Retail: Credential Phishing Threats

Background

The client is a European multinational retail and wholesale corporation, considered the 9th in the world in terms of revenue. The client operates in hypermarkets, grocery stores, convenience stores, and more, all of which total over 14,000 stores in over 33 countries.

The retailer delivers quality services, products, and food accessible to all across their wide and expanding distribution channels.

The challenge

In 2022, the global retailer was targeted with a credential phishing attack through an IoT device that was unaccounted for. The attackers stole sensitive personal information about the retailer’s customers and the breach took a total of two weeks to mitigate. This prompted the organization's security leaders to do a deep dive into the company's security posture in order to further evaluate its vulnerabilities.

The Solution

The retailer’s leadership team wanted to get a full understanding of the potential risks in their Edge and IoT infrastructure, as well as strengthen their mobile device security policies to prevent further credential phishing attacks like the one they had just suffered.

The company partnered with AI EdgeLabs to conduct a thorough investigation of the risks within their networks and IoT devices such as POS terminals, AI cameras, and other connected assets.

After performing a full assessment, the AI EdgeLabs team discovered that the retailer’s security had been penetrated by malicious malware that had bypassed a loophole in a single unaccounted device–senior executives had the right to override security policies and download apps at their discretion. It was clear that this was the method attackers had used to steal users’ credentials.
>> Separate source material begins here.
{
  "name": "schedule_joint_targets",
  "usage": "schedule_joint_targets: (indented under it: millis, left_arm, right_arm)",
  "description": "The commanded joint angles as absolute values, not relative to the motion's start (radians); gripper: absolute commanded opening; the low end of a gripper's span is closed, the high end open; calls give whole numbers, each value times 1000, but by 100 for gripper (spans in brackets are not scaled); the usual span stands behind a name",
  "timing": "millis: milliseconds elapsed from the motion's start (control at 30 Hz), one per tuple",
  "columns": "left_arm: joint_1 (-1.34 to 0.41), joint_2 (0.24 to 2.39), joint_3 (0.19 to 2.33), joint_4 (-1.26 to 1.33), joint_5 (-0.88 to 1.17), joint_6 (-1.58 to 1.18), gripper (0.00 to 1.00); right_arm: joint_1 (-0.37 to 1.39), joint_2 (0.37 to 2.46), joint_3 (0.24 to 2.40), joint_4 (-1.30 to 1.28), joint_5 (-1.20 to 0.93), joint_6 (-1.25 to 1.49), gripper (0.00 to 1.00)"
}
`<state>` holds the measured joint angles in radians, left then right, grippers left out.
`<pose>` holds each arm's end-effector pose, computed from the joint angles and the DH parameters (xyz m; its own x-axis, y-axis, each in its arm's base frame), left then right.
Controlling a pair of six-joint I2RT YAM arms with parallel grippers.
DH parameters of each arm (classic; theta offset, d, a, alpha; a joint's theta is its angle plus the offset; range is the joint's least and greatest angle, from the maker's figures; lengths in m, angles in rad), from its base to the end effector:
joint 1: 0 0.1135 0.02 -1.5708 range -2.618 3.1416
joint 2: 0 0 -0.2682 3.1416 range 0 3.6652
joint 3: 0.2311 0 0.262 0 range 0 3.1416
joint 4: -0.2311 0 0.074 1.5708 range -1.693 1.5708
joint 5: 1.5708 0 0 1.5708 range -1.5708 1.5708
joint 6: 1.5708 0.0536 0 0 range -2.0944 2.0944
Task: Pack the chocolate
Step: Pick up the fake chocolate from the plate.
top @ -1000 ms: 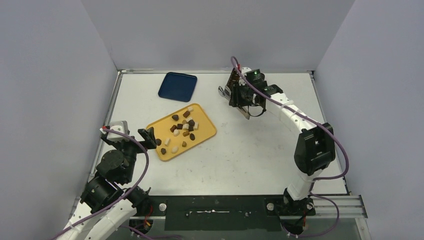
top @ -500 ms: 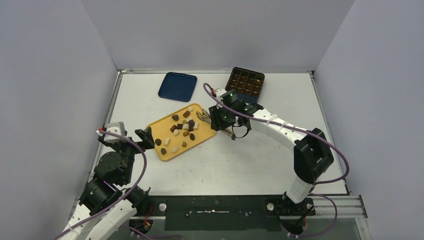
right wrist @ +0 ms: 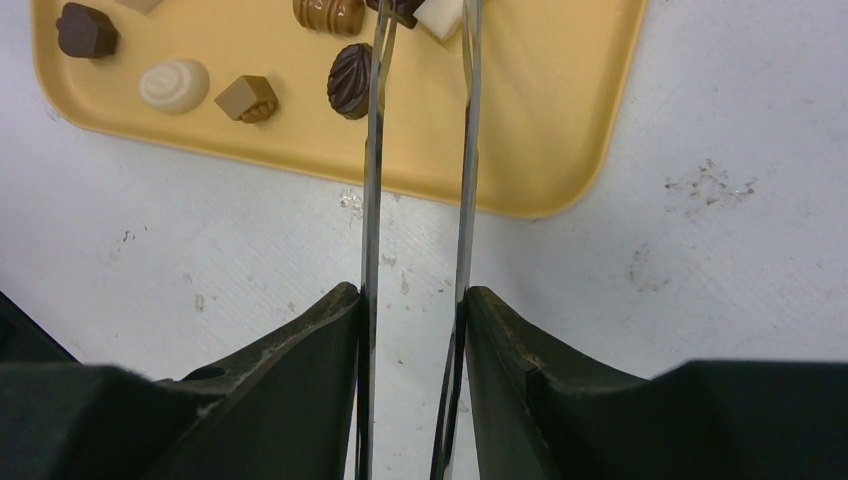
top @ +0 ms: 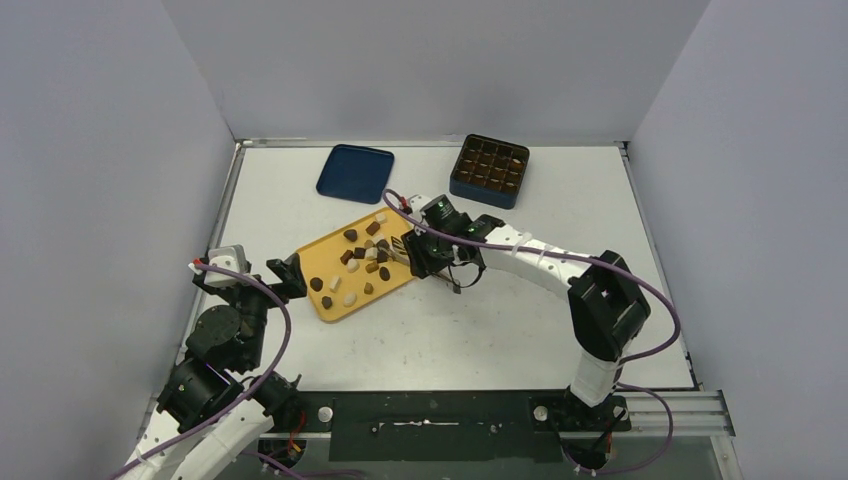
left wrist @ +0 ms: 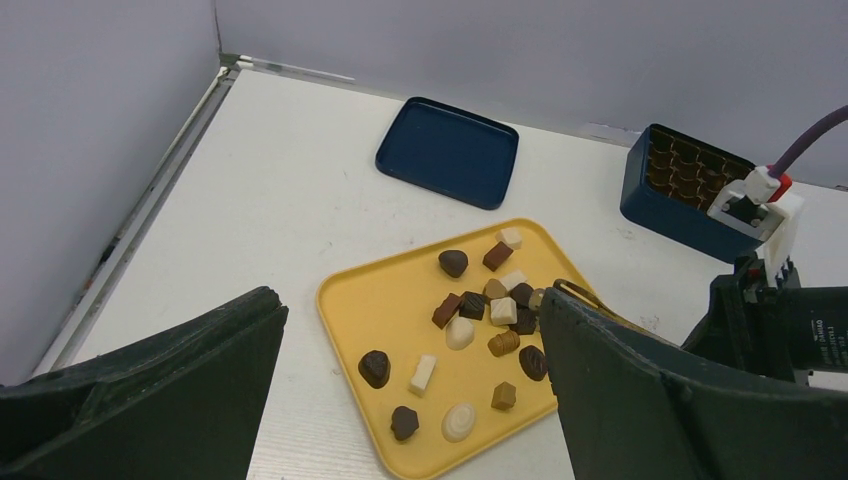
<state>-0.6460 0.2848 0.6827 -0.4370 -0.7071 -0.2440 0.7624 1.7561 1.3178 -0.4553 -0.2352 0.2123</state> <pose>0.0921 -0.0258 0.3385 -0.0156 -0.2182 -0.9758 -0.0664 0.9740 -0.2168 0.2841 0.2886 0.2249 -0.7147 -0.3992 -0.5743 -0.6410 0.7023 0.3096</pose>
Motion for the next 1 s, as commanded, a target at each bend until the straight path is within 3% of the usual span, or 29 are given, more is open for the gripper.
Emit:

After conducting a comprehensive Proof Of Concept (POC) with AI EdgeLabs and evaluating the alternatives, they decided that our solution was the right fit to meet their unique needs.

AI EdgeLabs: Advanced network visibility

AI EdgeLabs’ advanced network and device visibility immediately strengthened the retailer’s environment and infrastructure. With real-time snapshots and actionable insights about known and unknown threats, our clients had access to accurate and comprehensive data on all connected assets across their stores and devices, including laptops, computers, tablets, smartphones, and IoT devices.

The partnership with AI EdgeLabs allowed them to test the retailer’s ability to find and stop targeted attacks. In the retailer’s environment, a simulated attack was run that mimicked modern threats from the real world. AI EdgeLabs worked with the security operations team of the retailer to come up with a list of goals that focused on high-risk areas for the business.

“Bringing in AI EdgeLabs to strengthen our cybersecurity was an immediate win,” shared the retailer’s Head of Security Operations. “The easy-to-use dashboard and real-time, actionable insights help our staff focus on strategic tasks rather than mitigating attack after attack regularly.”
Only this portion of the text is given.